What is constipation? It is defined as the feeling of not passing stools enough or that an individual has a strain on defecation (change from what is normal to the patient).

What are the causes of constipation? Drugs, poor diet, inadequate food intake, reduced mobility, being over/underweight, dehydration, suppressing the urge to defecate or underlying medical conditions.

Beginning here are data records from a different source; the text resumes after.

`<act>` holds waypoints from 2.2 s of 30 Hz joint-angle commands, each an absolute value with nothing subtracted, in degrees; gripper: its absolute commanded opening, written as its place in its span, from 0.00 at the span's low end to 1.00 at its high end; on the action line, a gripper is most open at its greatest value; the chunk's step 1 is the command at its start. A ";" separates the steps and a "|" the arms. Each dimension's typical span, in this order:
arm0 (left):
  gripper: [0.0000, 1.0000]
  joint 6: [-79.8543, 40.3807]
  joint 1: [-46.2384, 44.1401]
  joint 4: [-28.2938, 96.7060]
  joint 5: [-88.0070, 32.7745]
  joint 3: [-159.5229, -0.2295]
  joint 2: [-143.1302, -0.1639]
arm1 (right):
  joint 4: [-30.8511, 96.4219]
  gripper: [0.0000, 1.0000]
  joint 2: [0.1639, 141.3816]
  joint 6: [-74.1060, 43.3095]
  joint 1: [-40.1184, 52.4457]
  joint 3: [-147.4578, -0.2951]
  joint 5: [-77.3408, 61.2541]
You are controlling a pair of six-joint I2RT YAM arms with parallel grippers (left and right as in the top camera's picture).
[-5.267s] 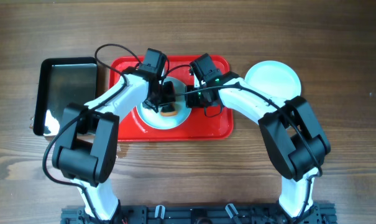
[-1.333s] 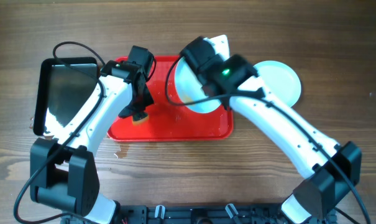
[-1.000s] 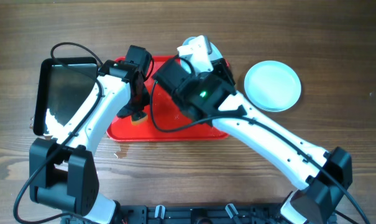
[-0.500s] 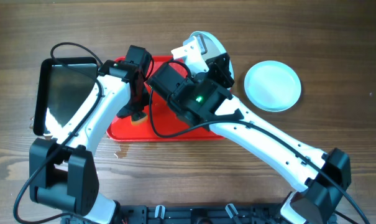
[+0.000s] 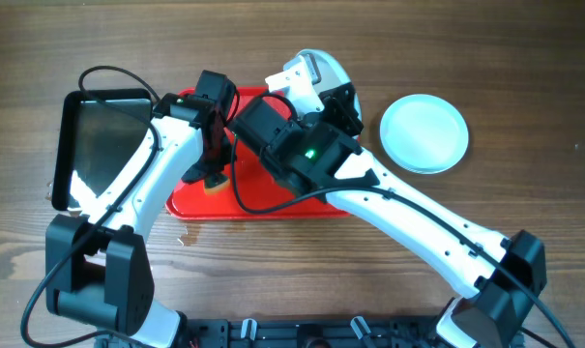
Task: Clean dirty plates on tray and stack at the side
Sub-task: 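Lift the sponge away with the left gripper and raise the plate with the right, then carry the plate right with the right gripper onto the cleaned stack, then open the right gripper to release the plate on the stack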
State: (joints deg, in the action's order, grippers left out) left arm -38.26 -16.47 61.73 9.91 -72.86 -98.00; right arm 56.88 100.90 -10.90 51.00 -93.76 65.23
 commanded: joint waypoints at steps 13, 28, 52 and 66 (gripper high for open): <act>0.04 -36.29 -16.23 61.43 7.57 -73.08 -97.62 | 54.48 0.04 92.73 -23.44 44.45 -88.60 45.10; 0.04 -36.25 -16.27 62.35 4.29 -73.08 -97.62 | 56.21 0.05 82.32 -27.11 20.73 -89.03 26.04; 0.04 -36.25 -16.27 61.06 4.29 -73.08 -97.62 | 50.85 0.04 103.31 -26.94 -9.63 -79.79 2.11; 0.04 -36.25 -16.27 61.08 4.29 -73.08 -97.62 | 53.93 0.35 102.63 -23.83 -9.63 -79.81 -1.21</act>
State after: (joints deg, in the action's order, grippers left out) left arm -36.75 -16.47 61.25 4.58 -72.86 -98.00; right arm 53.71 102.39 -26.30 -9.58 -79.94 2.33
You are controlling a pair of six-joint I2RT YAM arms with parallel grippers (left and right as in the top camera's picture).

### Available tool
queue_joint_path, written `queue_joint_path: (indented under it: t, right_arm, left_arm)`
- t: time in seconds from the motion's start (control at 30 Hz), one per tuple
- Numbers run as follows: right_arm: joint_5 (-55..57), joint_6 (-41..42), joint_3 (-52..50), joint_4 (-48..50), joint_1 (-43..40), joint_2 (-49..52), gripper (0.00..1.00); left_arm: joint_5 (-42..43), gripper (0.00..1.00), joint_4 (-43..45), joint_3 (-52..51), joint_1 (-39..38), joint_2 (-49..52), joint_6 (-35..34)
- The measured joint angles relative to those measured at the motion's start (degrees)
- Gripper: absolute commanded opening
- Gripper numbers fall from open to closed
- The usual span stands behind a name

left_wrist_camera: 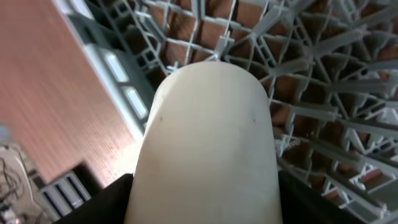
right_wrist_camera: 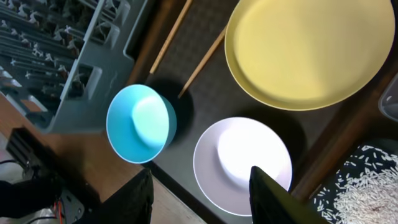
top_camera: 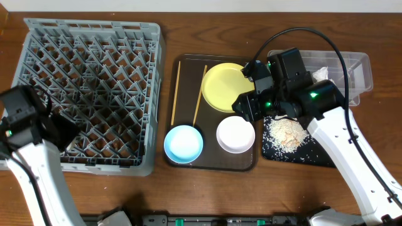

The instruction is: Sort waste into correct bins and load items into the dishwasher

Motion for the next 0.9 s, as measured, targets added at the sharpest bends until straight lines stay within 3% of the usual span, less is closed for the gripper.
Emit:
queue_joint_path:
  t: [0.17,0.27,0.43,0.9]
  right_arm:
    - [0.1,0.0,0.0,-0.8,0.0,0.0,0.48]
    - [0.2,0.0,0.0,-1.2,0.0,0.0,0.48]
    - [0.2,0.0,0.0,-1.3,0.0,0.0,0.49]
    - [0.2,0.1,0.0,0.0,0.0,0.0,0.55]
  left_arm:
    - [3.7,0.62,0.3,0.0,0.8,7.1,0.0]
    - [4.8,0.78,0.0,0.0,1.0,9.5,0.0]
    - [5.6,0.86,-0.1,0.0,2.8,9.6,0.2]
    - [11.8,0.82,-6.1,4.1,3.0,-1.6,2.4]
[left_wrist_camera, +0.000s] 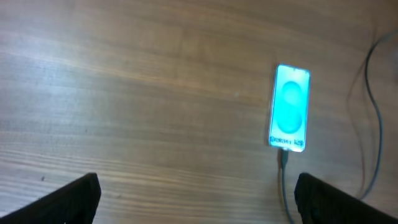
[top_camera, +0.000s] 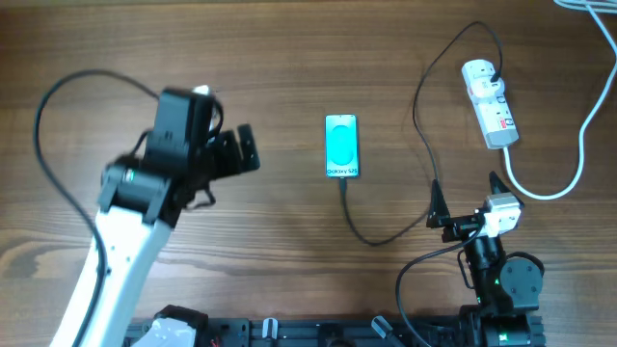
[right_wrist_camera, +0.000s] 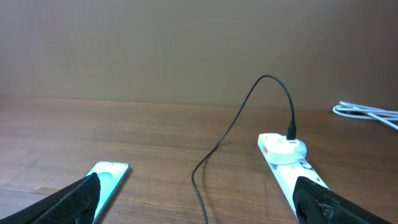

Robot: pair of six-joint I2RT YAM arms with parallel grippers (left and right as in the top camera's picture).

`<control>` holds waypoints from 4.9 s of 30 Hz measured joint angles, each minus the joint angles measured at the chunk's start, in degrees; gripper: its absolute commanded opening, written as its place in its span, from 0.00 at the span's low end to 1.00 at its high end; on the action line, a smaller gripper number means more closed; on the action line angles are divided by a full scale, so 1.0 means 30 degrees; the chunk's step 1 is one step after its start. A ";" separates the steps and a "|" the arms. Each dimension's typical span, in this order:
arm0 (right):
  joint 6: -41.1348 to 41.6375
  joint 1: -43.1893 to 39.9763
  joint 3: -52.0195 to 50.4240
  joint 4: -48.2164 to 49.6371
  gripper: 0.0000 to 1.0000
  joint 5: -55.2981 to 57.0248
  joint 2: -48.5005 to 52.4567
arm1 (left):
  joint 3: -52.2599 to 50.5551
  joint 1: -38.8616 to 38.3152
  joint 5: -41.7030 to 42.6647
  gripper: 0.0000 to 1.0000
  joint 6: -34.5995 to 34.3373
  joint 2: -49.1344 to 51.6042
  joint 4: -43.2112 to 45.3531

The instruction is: Plug charger to phone and switch on socket

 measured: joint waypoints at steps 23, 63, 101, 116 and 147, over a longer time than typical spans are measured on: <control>0.0000 0.0000 0.0000 -0.0007 1.00 0.0000 0.0000 | -1.0506 0.3519 0.2834 1.00 0.0277 -1.4484 0.2776; 0.0000 0.0000 0.0000 0.0000 1.00 0.0000 0.0000 | -1.9074 0.5515 0.3534 1.00 0.4313 -2.2192 1.3697; 0.0007 0.0000 0.0000 0.0000 1.00 0.0000 0.0000 | -2.1981 0.5588 0.1362 1.00 0.8779 -2.2265 1.7005; 0.0000 0.0000 0.0000 0.0000 1.00 0.0000 0.0000 | -2.1981 0.5428 -0.0619 1.00 0.7417 -2.2265 1.7005; 0.0000 0.0000 0.0000 0.0000 1.00 0.0000 0.0000 | -2.1981 0.5457 0.0452 1.00 0.7635 -2.2265 1.6939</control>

Treatment for Constipation:

  • Patients advised to increase the amount of fibre in their diet, avoid becoming dehydrated and regularly exercise.
  • If this is ineffective then the patient may be offered either:
    • Bulk-forming laxatives e.g. ispaghula husk, bran, and methylcellulose. They are hydrophilic compounds which swell in the stomach and absorb water, promoting peristalsis. They are used for treating small hard stools.
    • Stool softeners e.g docusate sodium and glycerin suppositories. They are useful when there is a need to avoid bulk forming agents.
    • Osmotic laxatives e.g. lactulose, magnesium hydroxide and polyethylene glycol. They retain water in the bowel causing distension and purgation within one hour.
    • Stimulant Laxatives e.g senna, bisacodyl and castor oil. They are useful for rapid evacuation by stimulating the enteric nerves, increasing electrolyte and water secretion.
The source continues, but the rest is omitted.